The department now contends that even if section 24755.1 does not unconstitutionally limit its powers under section 22, it unconstitutionally extends those powers by adding the authority to impose mandatory fines for violation of section 24755. (Cf. Wilke & Holzheiser, Inc. v. Department of Alcoholic Beverage Control (1966) 65 Cal.2d 349. 371 [55 Cal.Rptr. 23, 420 P.2d 735].) The language of section 22 does not support this objection. Not only is the department granted exclusive jurisdiction over the field of “licensing,” but paragraph seven of section 22 provides for appeal “from a decision of the department ordering any penalty assessment, issuing, denying, transferring, suspending or revoking any license . . . (Italics added.) As we have explained, however, these powers of the department are subject' to legislative control.
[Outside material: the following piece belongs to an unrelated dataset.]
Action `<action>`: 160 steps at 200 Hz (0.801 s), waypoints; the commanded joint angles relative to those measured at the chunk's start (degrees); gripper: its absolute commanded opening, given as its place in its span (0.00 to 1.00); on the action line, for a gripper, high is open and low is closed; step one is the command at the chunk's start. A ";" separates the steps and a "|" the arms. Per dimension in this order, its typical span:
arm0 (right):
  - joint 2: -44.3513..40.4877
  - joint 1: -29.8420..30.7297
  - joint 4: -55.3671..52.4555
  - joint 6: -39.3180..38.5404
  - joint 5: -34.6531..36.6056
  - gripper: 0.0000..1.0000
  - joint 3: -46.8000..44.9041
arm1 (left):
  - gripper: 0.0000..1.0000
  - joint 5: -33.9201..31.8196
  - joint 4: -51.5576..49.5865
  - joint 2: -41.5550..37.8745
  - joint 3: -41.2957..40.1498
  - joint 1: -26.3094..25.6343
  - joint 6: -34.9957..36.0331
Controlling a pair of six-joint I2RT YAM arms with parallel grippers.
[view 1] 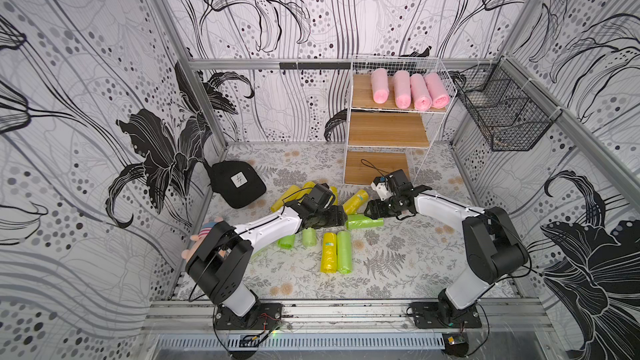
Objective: Sort the rolls of trash bags by color and place them on the shelf
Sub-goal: Pick up the roll of trash bags from the center of the board.
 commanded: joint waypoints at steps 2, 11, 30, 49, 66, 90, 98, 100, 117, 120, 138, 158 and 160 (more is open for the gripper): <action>-5.36 0.28 -3.93 2.22 -5.56 0.73 -5.17 | 0.76 -1.96 1.11 -2.37 -0.58 0.10 1.62; -7.89 0.28 -3.36 3.67 -6.84 0.73 -7.66 | 0.77 -2.18 0.81 -2.56 -0.40 0.10 2.02; -13.70 1.41 -2.15 5.48 -8.36 0.73 -11.97 | 0.76 -2.40 -0.01 -2.62 0.16 0.10 2.68; -18.25 4.73 -3.09 5.67 -4.61 0.74 -13.85 | 0.77 -2.66 -0.49 -3.06 0.48 0.17 3.06; -19.76 8.84 -4.14 3.15 6.87 0.76 -13.11 | 0.77 -3.00 -0.49 -3.55 0.48 0.19 3.34; -15.58 12.13 -4.13 0.61 17.25 0.80 -8.83 | 0.77 -3.84 -1.12 -4.43 0.65 0.36 3.95; -13.57 13.09 -4.05 -0.30 18.72 0.82 -7.18 | 0.77 -4.29 -1.71 -5.01 0.74 0.45 4.12; -13.05 13.40 -4.12 -0.53 19.15 0.83 -6.95 | 0.77 -4.43 -1.88 -5.10 0.74 0.45 4.13; -9.88 16.84 -5.77 -2.83 24.95 0.85 -3.42 | 0.77 -5.54 -2.54 -6.87 -0.01 0.63 4.05; -9.44 17.53 -6.08 -3.79 25.82 0.85 -2.96 | 0.77 -5.78 -2.51 -7.32 -0.23 0.70 3.98; -8.02 18.92 -7.26 -10.47 28.71 0.86 -1.37 | 0.77 -7.34 -2.49 -9.90 -2.08 1.50 3.01; -9.04 18.83 -5.68 -21.74 25.30 0.86 -3.06 | 0.77 -7.50 -1.68 -12.96 -4.51 3.68 1.32; -9.18 18.83 -5.40 -22.90 24.51 0.86 -3.26 | 0.77 -7.48 -1.57 -13.26 -4.72 3.87 1.22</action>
The Legislature is therefore authorized by section 22 to add mandatory fines as penalty assessments for violations of alcoholic beverage control laws.

In short, the Constitution grants the authority to license exclusively to the Department of Alcoholic Beverage Control, except as qualified by appropriate legislative enactment. We conclude that the Legislature has not exceeded its power by enactment of section 24755.1, which qualifies the department’s jurisdiction over licensing in cases involving the Legislature’s minimum price statute. Since it appears there would have been no violation, and thus no grounds for discipline, had there been no legislatively enacted minimum price statute in existence, the circumstances of the instant case demonstrate this subject to be a particularly appropriate area for the exercise of legislative control over departmental discretion.

The decision of the department is reversed, and the matter is remanded for reconsideration of penalty within the limitations of section 24755.1 of the Business and Professions Code.

Traynor, C. J., McComb, J., Peters, J., and Burke, J., concurred.

SULLIVAN, J.

I concur in part and dissent in part.

While I agree with the majority’s determination that the mode of publication of the minimum retail price schedule was proper and that the Department’s former rule 99 (k) and Business and Professions Code section 24755 are constitutionally valid, I am unable to concur in their holding that section 24755.1 does not infringe upon the powers vested in the Department by article XX, section 22 of the Constitution. In short, I agree with the majority on the first two questions confronting us on this review (see ante, p. 1201), but disagree with them on the third. But the first two questions never posed any great or complex problems for this court, had apparently been convincingly resolved on intermediate review, and, as appears, have been disposed of here by the majority with appropriate succinctness. It is the third question, involving the constitutionality of section 24755.1 which is the crucial one in this case.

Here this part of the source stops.